The American Psychiatric Association describes major depressive disorder as ‘a medical illness which affects how you feel, think and behave; causing persistent feelings of sadness and loss of interest in previously enjoyed activities’.
Depression can lead to a range of associated problems – both emotional and physical – and usually requires long-term treatment. Unfortunately, approximately 30% of patients do not fully recover following traditional depression treatments (medication and/or psychotherapy).
TMS is a form of ‘neuromodulation’: a non-invasive, non-convulsive technique used to stimulate neural tissue.
The procedure involves placement of an electromagnetic coil to deliver a short powerful burst of magnetic field (1.5-2 Tesla) through the scalp to induce electric current in a focused area of the brain.

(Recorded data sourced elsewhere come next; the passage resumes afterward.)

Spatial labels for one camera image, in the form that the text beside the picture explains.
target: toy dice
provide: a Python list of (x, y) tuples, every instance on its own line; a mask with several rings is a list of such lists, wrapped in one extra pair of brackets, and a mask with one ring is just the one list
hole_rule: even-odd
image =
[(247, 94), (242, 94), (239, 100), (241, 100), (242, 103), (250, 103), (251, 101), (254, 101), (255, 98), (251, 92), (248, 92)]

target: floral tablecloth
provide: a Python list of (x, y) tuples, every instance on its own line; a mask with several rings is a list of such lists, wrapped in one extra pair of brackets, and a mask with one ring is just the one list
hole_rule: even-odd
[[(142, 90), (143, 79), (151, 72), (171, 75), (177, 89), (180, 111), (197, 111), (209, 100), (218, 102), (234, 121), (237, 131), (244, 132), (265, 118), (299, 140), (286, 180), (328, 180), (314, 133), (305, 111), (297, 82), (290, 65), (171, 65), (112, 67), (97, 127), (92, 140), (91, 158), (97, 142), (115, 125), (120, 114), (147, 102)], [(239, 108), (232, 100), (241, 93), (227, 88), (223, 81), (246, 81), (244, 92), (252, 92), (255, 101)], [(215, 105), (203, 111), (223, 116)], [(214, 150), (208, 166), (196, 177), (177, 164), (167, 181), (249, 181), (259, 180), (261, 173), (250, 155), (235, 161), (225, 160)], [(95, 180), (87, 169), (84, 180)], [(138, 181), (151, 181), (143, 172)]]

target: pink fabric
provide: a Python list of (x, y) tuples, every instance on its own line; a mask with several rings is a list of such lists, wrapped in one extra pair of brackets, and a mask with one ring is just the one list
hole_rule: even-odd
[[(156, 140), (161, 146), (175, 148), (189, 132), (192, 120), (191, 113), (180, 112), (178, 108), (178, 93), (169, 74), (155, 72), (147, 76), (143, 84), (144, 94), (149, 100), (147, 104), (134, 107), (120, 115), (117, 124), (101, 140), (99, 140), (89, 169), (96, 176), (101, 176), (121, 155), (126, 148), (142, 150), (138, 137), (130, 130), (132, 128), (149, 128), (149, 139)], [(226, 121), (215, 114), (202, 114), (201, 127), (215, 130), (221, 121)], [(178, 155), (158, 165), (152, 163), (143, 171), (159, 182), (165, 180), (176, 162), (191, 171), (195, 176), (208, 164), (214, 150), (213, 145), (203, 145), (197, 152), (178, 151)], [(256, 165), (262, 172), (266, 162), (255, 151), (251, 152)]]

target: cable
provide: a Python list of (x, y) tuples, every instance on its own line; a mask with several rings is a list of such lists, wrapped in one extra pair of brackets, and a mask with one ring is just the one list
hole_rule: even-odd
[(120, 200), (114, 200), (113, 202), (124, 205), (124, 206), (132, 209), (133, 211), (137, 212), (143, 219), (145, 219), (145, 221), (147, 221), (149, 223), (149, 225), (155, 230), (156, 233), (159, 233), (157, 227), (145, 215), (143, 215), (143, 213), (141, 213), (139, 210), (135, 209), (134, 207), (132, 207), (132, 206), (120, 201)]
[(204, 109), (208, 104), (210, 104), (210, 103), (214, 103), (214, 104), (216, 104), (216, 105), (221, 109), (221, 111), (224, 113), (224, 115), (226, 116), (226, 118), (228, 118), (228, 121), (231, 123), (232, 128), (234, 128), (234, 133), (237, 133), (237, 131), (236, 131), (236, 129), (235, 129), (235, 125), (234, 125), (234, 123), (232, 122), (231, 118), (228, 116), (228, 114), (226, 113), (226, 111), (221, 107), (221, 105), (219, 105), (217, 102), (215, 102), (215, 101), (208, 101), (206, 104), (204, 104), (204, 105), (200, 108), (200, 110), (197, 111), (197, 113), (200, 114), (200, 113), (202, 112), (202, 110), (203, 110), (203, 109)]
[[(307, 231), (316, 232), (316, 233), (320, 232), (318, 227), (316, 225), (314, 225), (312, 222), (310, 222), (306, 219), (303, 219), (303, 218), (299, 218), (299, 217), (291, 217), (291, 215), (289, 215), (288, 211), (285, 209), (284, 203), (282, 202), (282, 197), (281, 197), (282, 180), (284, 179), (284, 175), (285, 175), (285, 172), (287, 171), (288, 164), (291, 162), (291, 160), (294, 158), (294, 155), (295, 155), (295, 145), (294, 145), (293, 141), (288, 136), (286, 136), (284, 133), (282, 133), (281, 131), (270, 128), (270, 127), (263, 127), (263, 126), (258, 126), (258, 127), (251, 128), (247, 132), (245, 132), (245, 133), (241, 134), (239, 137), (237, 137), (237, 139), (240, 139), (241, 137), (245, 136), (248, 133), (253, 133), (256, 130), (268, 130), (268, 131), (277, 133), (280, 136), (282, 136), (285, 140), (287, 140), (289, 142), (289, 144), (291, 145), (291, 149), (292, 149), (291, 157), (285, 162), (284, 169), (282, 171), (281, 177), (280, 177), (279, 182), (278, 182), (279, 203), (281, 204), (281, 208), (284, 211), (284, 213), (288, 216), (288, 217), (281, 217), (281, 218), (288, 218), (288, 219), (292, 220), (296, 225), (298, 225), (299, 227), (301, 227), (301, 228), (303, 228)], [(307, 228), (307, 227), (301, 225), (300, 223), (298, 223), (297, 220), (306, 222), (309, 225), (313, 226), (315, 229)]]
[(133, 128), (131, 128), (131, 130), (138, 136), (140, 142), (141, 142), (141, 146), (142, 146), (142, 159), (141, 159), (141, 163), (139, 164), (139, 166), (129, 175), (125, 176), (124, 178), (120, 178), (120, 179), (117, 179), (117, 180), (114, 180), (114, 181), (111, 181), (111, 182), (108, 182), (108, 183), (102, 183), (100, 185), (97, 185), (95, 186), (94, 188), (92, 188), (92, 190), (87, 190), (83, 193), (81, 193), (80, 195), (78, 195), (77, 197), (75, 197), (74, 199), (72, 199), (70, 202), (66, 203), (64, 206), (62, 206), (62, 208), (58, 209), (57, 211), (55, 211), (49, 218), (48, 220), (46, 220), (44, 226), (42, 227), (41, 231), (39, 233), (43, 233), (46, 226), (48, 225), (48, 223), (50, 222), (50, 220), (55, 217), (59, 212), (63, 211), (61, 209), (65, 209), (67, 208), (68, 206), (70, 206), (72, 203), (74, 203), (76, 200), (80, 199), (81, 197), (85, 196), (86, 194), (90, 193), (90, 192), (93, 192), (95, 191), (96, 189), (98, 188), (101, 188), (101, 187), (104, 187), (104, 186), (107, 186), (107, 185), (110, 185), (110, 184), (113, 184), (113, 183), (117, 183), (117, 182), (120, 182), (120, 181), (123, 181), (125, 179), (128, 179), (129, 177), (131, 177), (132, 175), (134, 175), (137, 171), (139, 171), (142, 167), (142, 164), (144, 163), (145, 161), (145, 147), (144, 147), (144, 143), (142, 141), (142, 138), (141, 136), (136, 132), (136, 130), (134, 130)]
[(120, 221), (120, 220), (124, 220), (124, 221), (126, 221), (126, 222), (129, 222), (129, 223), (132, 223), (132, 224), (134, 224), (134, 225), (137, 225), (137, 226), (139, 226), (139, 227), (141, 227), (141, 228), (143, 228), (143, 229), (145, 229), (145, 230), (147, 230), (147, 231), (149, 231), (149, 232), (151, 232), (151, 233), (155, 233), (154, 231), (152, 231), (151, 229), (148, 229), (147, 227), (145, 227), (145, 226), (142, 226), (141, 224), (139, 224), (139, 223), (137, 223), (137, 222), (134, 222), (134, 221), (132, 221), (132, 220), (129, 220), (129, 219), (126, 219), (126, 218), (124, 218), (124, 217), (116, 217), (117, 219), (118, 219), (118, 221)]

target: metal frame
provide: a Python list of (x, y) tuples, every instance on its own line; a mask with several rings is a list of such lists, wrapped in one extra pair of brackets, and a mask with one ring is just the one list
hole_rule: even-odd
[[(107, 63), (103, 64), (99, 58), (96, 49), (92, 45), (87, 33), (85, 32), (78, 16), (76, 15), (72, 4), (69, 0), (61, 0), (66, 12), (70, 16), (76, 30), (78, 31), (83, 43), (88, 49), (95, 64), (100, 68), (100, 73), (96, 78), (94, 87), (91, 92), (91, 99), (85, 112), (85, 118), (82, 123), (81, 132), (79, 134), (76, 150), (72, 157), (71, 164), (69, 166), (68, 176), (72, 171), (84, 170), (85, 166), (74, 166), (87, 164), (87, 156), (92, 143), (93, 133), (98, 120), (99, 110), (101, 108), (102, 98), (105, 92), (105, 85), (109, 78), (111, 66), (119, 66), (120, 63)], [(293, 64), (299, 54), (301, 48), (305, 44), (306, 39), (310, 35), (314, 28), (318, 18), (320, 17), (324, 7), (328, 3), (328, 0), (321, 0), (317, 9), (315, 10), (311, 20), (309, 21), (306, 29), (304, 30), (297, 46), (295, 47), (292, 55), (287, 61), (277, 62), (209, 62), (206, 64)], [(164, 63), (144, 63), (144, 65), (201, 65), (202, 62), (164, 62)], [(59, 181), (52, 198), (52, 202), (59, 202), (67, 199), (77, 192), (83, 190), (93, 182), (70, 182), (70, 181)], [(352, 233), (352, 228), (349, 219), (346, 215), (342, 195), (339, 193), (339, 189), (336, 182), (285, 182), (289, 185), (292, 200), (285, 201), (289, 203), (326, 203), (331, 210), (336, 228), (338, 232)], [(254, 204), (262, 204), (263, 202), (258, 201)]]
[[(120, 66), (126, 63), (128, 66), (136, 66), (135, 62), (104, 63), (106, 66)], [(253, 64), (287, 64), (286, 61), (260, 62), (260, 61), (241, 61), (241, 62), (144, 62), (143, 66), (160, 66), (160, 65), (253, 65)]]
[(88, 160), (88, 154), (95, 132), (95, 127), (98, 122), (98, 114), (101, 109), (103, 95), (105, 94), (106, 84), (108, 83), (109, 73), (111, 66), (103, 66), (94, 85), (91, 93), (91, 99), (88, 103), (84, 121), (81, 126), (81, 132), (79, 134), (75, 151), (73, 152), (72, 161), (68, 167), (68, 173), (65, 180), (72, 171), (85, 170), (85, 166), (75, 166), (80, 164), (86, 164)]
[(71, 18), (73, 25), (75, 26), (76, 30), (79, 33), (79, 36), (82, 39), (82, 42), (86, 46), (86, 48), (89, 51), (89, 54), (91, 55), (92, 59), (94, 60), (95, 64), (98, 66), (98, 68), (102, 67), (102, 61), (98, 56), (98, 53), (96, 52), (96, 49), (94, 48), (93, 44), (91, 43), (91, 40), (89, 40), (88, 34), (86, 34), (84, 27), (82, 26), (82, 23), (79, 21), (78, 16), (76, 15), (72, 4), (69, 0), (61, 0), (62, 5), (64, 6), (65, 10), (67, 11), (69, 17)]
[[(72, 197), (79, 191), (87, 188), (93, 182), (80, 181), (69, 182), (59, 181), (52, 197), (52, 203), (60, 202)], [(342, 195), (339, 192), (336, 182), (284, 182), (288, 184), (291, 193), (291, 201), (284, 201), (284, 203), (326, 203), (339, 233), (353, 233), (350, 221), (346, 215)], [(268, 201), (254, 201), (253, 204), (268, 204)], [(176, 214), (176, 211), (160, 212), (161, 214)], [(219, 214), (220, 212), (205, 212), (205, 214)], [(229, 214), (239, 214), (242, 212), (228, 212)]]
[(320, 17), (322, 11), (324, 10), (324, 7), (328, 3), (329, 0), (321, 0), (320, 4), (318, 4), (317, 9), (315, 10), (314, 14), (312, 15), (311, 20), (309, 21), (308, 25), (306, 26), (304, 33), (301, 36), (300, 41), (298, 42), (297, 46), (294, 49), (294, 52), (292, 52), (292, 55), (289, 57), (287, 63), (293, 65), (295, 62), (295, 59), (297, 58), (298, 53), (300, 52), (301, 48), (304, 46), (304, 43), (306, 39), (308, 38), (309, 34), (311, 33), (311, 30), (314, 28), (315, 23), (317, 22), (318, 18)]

Transcranial Magnetic Stimulation treatment for depression involves trains of repetitive pulses (hence rTMS) which are applied over the cortical region of the brain. The strength of magnetic field in clinical use is comparable to a standard MRI scanner.
Patient response to the treatment is influenced by a number of factors including:
- Stimulus frequency
Adjusting the frequency, intensity and duration allows rTMS to excite or inhibit particular neuron functions.
Putative mechanism of action
As depression is a complex clinical issue, the exact mechanism by which rTMS produces relief from depression is not fully understood – just like many other antidepressant treatments in use today.
At a physiological level, the effects of rTMS are often reported to be similar to long-term potentiation (LTP) or long term depression (LTD) of stimulated neurons. This in turn implicates changes in synaptic plasticity (the ability of synapses to strengthen or weaken over time in response to increases or decreases in their activity).
LTD and LTP are two forms of long-term synaptic plasticity that apply to a long-lasting experience-dependent change in the efficacy of synaptic transmission (i.e. amplitude of synaptic potentials). They have been widely studied as they represent cellular correlates of learning and memory. Invoking this mechanism to explain effects of rTMS is over simplistic and requires further exploration. However, a number of studies indicate that large scale brain networks are indeed altered in patients with depression, and the degree of the change in their connectivity predicts the severity of depression.
Repetitive stimulation of focal nodes of these networks can reorganise established connectivity patterns in the brain, due to the brain’s inherent plasticity (use-dependent strengthening of existing pathways).
Research suggests that rTMS treatment can alter regional brain activity and metabolism. Applying rTMS at the left dorsolateral prefrontal cortex (DLPFC) can enhance the connectivity of this area with other regions which are crucial for regulating emotional processing.